RMD or No RMD for 2024

I am the sole primary beneficiary of my husbands traditional IRA. He passed away in 2023 at the age of 84 after taking his RMD for that year. I just transferred his IRA at Fidelity Investments directly to my own IRA account there. I will be 86 years old and would like to know if I need to take a 2024 RMD for his old account which had a 2023 year-end balance but was entirely transferred out to me in 2024.



You don’t have to take an RMD from the old account, and you can’t because there is no balance in that account.

If you did a direct transfer from the old account to your IRA you can simply treat yourself as the owner for the entire year of 2024 and add the 12/31/2023 balance for that account to that of your own account to calculate your 2024 RMD.

However, if you actually took a distribution from the old account while it was still a beneficiary IRA and did a 60 day rollover to your own IRA, then you will get a 2024 1099R coded 4. That distribution will include a beneficiary RMD for the old account, which will be more than your RMD for that balance as the owner. Further, the amount of that beneficiary RMD was not eligible for rollover and becomes an excess contribution to your own IRA that you will have to correct. So hopefully, you did not take an actual distribution from the inherited IRA.

In short, your 2024 RMDs depend on how the transfer was done to your own IRA. This can be confusing, so if you have further questions, feel free to post them.

My husbands IRA account was directly transferred to my IRA account on, (8/2/24). The last RMD made was  in December 2022 for the 2023 tax year. His most recent IRA statement, (7/31/24) shows a 2023 year-end balance for a 2024 RMD.  The question is: Can I exclude my husbands transferred total amount that I made my own in making a 2024 RMD? Will the IRS hit me with a penalty for not including my husbands inherited IRA when making the 2024 RMD?

 

Hi Alan, based on what you shared. If the husband passed away in 2023 and the IRA was transferred to the surviving spouse in 2024, she can use the Uniform Lifetime Table to calculate her RMD for that account in 2024 and not subject to the single life table, even though the IRA was not transferred in her name until 2024?

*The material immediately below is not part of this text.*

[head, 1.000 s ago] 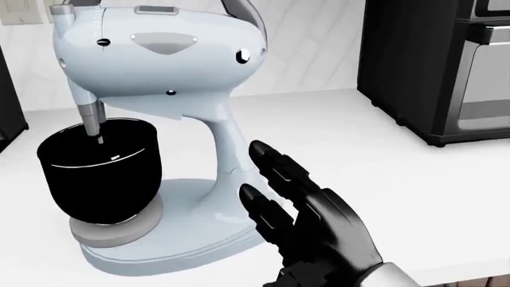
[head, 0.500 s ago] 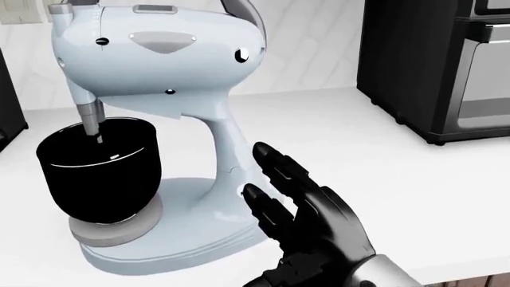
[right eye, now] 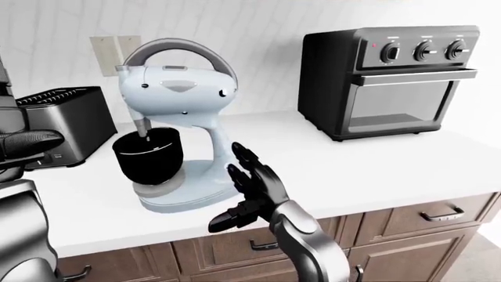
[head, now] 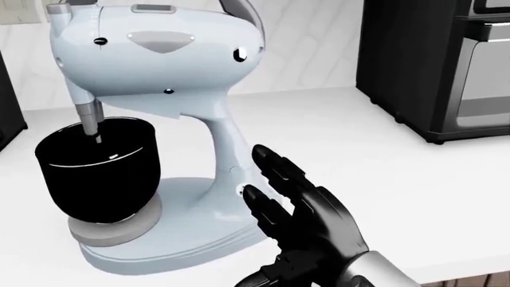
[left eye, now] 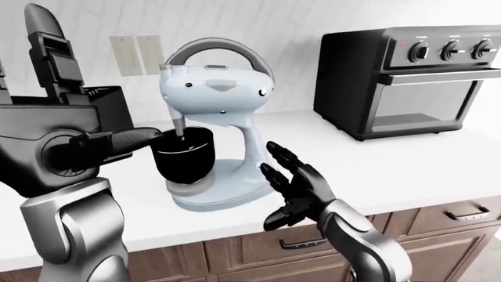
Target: Open the stand mixer head.
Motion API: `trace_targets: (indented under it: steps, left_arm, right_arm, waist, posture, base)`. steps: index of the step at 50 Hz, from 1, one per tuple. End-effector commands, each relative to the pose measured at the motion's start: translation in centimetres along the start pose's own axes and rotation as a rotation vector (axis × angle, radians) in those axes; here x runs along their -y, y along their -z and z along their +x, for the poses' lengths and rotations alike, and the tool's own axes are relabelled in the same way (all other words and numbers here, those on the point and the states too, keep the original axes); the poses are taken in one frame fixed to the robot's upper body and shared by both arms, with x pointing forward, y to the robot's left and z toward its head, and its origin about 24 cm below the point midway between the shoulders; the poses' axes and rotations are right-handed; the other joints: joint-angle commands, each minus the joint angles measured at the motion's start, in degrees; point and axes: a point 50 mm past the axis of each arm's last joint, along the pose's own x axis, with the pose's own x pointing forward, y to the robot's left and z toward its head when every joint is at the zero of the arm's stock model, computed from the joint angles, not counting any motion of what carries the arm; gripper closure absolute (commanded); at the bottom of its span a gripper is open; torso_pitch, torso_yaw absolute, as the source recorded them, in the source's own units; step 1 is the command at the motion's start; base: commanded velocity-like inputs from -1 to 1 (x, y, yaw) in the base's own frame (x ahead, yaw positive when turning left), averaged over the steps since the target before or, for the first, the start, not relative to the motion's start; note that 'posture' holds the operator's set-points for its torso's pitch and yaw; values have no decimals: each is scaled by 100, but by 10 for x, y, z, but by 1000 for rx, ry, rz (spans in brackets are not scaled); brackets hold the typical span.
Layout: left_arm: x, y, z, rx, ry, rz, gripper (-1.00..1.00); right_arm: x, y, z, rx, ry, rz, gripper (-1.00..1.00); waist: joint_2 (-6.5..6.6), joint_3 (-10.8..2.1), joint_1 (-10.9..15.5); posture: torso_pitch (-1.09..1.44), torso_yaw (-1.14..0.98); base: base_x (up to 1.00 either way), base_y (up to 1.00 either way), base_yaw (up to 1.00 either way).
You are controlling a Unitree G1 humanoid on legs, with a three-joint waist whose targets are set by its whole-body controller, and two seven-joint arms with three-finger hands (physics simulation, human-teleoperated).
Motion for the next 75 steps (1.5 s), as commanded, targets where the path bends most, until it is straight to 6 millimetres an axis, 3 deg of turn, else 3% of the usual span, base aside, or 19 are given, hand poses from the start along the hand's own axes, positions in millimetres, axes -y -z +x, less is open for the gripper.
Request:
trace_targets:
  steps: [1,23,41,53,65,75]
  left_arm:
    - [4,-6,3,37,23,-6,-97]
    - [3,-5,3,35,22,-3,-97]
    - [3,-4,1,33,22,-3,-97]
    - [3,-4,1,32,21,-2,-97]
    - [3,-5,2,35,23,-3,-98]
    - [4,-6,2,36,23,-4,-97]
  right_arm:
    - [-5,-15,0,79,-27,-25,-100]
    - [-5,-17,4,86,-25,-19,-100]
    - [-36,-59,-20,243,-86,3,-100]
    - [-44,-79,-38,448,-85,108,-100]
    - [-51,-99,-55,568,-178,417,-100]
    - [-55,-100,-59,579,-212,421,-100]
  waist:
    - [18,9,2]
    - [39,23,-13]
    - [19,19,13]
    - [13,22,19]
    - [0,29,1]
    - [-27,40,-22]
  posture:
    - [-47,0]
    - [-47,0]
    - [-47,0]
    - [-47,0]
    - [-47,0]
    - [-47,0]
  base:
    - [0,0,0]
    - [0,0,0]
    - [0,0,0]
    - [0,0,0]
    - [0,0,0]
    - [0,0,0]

You cannot exclude that balance. As long as you directly transferred the inherited IRA into your own, your 2024 RMD will be based on the Uniform Table for your attained age in 2024 and the combined 12/31/2023 balance of the inherited IRA and your own IRA.  You cannot exclude the 12/31/2023 balance of his IRA. This Uniform Table RMD will be lower than if you had taken a distribution directly from the inherited IRA because you would use the Uniform Table which generates lower RMDs rather than the single life table.

I think that when you typed Dec, 2022, you meant Dec, 2023. A distribution taken in 12/2022 cannot satisfy a 2023 RMD.

Thank you, I incorrectly referenced Dec 2022 as the RMD date instead of the year-end balance date for the account. If what you’re saying holds, Fidelity Investments needs to update my future IRA statements to include the inherited IRA and my own.  They must calculate the new estimated RMD amount for 2024 based on the combined 12/31/2023 balances of both inherited IRA and my own IRA.

Your IRA statements will automatically include the total balance, since it’s all in the one owned IRA from here on.

As for the 2024 RMD, you should check the figure they provide. This is fairly easy – just add the 12/31/2023 balance for both accounts together, then divide that by 15.2 if you will still be 86 at the end of 2024. If you will be 87, the divisor will be 14.4.

Of course, you should also have updated the beneficiary on your own IRA.